> **Assigned task**:
Please copy out every line in the records below that includes the word "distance".

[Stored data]

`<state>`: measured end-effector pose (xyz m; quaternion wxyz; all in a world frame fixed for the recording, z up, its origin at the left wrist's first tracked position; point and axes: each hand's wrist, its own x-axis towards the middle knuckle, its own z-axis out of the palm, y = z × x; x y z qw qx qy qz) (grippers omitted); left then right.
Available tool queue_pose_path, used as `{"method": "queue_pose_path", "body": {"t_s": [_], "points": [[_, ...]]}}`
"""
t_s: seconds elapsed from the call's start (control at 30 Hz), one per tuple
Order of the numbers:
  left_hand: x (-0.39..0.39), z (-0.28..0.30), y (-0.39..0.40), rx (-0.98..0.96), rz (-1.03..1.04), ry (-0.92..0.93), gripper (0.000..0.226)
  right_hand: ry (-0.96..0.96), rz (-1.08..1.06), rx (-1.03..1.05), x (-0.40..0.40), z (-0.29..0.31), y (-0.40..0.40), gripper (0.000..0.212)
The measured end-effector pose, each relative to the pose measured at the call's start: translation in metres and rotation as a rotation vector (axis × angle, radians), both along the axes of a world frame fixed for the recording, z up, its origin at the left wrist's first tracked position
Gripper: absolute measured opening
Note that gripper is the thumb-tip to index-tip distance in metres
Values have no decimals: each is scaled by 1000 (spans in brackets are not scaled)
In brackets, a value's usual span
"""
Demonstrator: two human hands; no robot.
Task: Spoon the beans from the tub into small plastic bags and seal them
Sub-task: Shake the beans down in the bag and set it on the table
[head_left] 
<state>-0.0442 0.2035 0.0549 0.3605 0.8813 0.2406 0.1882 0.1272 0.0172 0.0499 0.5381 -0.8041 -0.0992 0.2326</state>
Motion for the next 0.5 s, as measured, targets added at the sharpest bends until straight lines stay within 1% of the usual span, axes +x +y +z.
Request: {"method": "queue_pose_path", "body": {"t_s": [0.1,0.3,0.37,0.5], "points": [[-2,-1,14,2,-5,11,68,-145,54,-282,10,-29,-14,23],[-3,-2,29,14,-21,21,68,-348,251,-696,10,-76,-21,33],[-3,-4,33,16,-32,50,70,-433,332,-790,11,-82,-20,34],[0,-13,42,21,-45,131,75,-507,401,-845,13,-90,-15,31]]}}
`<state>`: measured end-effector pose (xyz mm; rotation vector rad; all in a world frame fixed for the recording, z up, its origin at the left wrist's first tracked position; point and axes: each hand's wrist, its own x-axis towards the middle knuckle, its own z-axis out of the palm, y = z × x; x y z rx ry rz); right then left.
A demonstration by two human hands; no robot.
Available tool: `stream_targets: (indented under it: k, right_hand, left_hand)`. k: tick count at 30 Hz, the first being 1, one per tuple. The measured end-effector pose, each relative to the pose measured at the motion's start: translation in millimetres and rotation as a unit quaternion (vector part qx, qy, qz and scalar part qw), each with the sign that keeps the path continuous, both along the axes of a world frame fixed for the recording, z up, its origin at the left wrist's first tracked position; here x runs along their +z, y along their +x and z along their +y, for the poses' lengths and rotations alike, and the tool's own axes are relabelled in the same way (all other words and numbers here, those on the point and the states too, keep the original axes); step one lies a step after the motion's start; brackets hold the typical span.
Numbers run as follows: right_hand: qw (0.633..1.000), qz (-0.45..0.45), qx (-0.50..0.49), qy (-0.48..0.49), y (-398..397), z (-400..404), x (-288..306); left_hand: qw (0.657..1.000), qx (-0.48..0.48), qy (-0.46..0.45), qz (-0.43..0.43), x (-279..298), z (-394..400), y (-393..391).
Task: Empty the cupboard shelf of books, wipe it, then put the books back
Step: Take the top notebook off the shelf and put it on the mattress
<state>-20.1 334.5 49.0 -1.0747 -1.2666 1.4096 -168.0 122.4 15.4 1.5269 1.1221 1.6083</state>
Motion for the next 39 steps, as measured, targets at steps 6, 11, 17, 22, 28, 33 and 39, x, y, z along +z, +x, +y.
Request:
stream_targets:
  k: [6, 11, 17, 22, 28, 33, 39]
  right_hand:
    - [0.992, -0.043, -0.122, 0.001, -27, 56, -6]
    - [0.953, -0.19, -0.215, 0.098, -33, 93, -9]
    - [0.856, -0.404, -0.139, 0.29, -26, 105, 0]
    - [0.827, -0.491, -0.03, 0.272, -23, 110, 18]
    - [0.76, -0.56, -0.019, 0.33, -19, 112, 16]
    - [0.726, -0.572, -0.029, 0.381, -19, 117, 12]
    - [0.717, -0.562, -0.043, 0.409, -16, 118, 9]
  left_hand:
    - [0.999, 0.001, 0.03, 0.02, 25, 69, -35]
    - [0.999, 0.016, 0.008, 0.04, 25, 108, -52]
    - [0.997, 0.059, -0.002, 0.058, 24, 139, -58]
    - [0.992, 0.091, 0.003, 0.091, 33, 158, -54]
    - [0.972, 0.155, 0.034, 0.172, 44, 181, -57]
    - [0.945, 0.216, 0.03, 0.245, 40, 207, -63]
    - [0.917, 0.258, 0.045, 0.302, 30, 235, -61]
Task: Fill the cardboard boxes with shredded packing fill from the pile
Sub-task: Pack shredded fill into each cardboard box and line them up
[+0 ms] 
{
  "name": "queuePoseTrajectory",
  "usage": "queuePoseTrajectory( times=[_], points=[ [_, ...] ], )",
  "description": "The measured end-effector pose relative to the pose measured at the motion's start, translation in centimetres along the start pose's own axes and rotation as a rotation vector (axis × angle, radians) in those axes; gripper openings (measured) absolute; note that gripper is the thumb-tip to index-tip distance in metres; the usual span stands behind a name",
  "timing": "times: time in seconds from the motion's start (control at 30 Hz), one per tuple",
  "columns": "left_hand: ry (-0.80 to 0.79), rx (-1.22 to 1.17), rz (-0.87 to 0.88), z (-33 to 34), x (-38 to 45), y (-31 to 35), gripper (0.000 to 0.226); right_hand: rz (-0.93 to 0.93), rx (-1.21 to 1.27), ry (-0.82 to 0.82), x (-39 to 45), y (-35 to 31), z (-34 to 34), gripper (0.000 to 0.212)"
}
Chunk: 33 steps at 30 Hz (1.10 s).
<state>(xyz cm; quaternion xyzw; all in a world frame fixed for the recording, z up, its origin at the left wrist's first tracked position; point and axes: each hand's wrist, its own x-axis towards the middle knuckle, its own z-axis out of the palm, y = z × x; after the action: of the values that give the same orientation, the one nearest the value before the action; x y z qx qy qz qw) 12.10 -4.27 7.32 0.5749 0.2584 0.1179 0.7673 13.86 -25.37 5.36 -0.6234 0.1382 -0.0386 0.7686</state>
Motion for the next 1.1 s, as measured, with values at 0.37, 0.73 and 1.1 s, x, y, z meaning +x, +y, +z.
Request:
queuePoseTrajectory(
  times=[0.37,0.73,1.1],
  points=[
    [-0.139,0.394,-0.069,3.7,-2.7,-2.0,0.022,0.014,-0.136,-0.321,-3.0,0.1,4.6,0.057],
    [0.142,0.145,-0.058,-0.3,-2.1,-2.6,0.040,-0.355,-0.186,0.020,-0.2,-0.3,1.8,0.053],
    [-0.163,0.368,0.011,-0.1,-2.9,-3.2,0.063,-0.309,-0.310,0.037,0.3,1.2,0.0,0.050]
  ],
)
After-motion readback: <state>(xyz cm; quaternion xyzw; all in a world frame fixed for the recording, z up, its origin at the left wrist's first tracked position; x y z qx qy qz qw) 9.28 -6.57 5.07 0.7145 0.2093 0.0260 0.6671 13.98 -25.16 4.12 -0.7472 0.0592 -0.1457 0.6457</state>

> **Output for this exercise**:
Note that gripper is the thumb-tip to index-tip distance in metres
  "description": "The measured end-effector pose relative to the pose measured at the motion's start, translation in centimetres along the start pose's own axes and rotation as a rotation vector (axis × angle, radians) in those axes; gripper openings (measured) absolute; note that gripper is the thumb-tip to index-tip distance in metres; the usual span stands behind a name",

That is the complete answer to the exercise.